Test Results

Every successful test run generates a set of results in JSON. These are saved with the test, but are also logged to a central results.log file that is formatted in a Splunk compatible manner.

This page covers how results are gathered for each test run, as well as how to use the results system to pull results from test output.

Gathering Results

Result gathering steps:

  1. Generate the base result field values.
  2. Use result parser plugins to parse values from result files.
  3. Use result evaluations to modify results or generate additional values.
  4. Convert the ‘result’ key from True/False to ‘PASS’/’FAIL’.

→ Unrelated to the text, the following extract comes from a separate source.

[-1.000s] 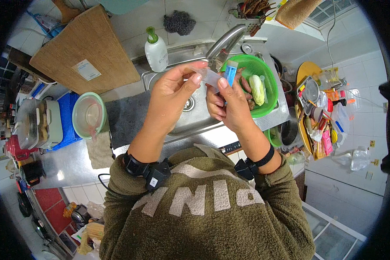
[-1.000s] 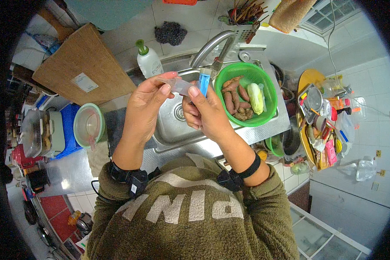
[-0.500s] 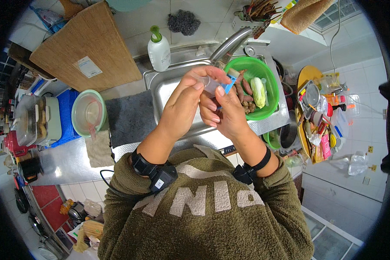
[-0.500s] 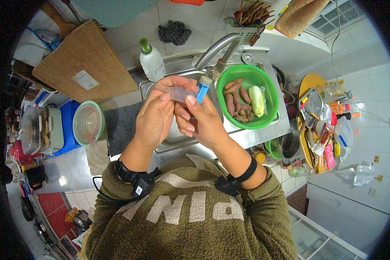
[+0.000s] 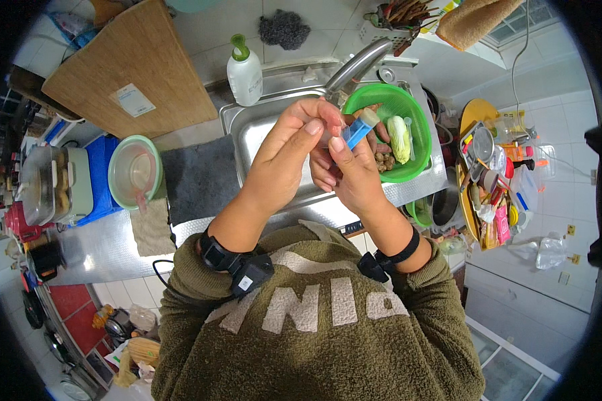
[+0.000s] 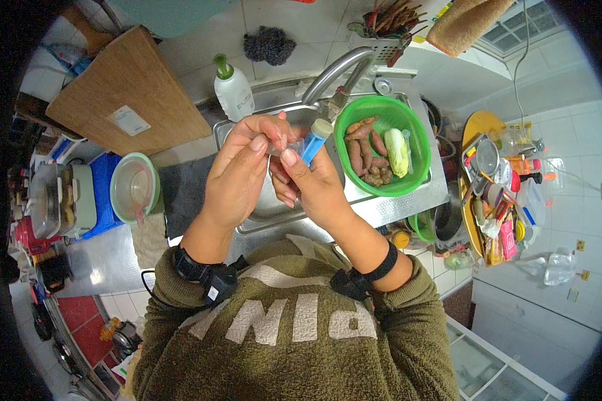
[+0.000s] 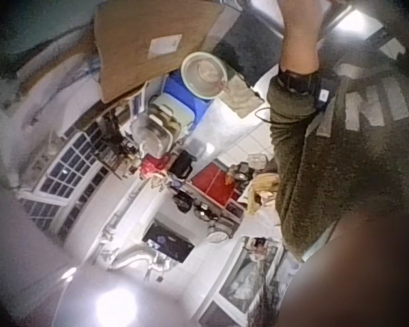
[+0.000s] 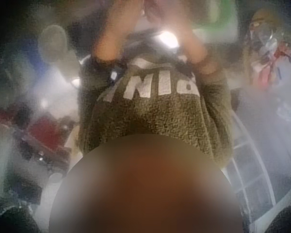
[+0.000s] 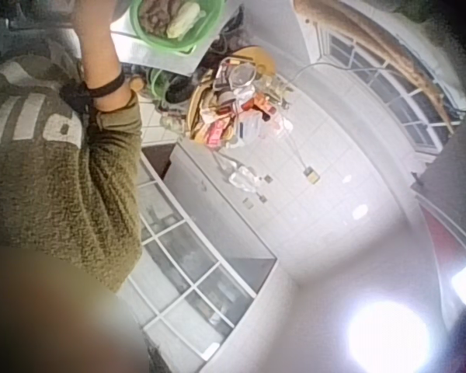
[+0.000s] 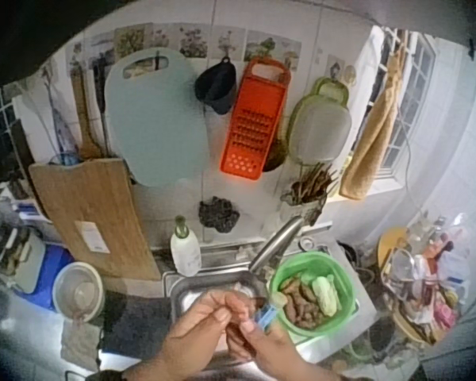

All results are stored in a json mapping that looks like this:

{"avg_speed": 3.7999,
 "command_test": "PASS",
 "created": "2020-07-06 15:28:08.528899",
 "duration": "0:00:06.130584",
 "finished": "2020-07-06 15:28:08.528617",
 "id": 16176,
 "job_id": "123",
 "name": "mytests.base",
 "pav_result_errors": [],
 "result": "PASS",
 "return_value": 0,
 "sched": {"avail_mem": "80445",
           "cpus": "36",
           "free_mem": "76261",
           "min_cpus": "36",
           "min_mem": "131933.144",
           "total_mem": "125821"},
 "started": "2020-07-06 15:28:02.398033",
 "sys_name": "pav-test",
 "n": {
    "node01": {"raw_speed": 33},
    "node03": {"raw_speed": 39},
    "node05": {"raw_speed": 42}
 }
 "user": "bob"}
  • Most values are stored at the top level of the mapping.
  • Most scheduler variables are included, to improve tracking of how exactly the test ran.
  • pav_result_errors stores a list of errors encountered when gathering results.
  • The ‘n’ and ‘fn’ sections store per_file information. This can be used to gather separate per-node information in cases where you have an output file for each node when using result parsers.
  • Average speed in this case is a value calculated from each of the node speeds using result evaluations.

The Results Log

The results log records every step of the results gathering process in great detail. It is stored in each test run directory in results.log, and is available via the pav log results <test_id> command.

The general results log keeps a record of the results of every test run under your instance of Pavilion. It’s location is configured via the general pavilion.yaml config, but defaults to residing in the working directory. It’s format is designed to be easily read by Splunk and similar tools.

Basic Result Keys

These keys are present in the results for every test, whether the test passed or failed. To see the latest list of base result values, run pav show result_base. All of these keys, as well as ‘result’, are reserved.

$ pav show result_base
 Name              | Doc
-------------------+-------------------------------------------------
 name              | The test run name
 id                | The test run id
 created           | When the test was created.
 started           | When the test run itself started.
 finished          | When the test run finished.
 duration          | Duration of the test run (finished - started)
 user              | The user that started the test.
 job_id            | The scheduler plugin's jobid for the test.
 sched             | Most of the scheduler variables.
 sys_name          | The system name '{{sys.sys_name}}'
 pav_result_errors | Errors from processing results.
 n                 | Per file results (the filename sans extension).
 fn                | Per filename results.
 return_value      | The return value of run.sh

All time fields are in ISO8601 format.

Basic Result Parsing

The result_parse section of the config lets you configure result parsers to pull useful information out of files generated by your test run.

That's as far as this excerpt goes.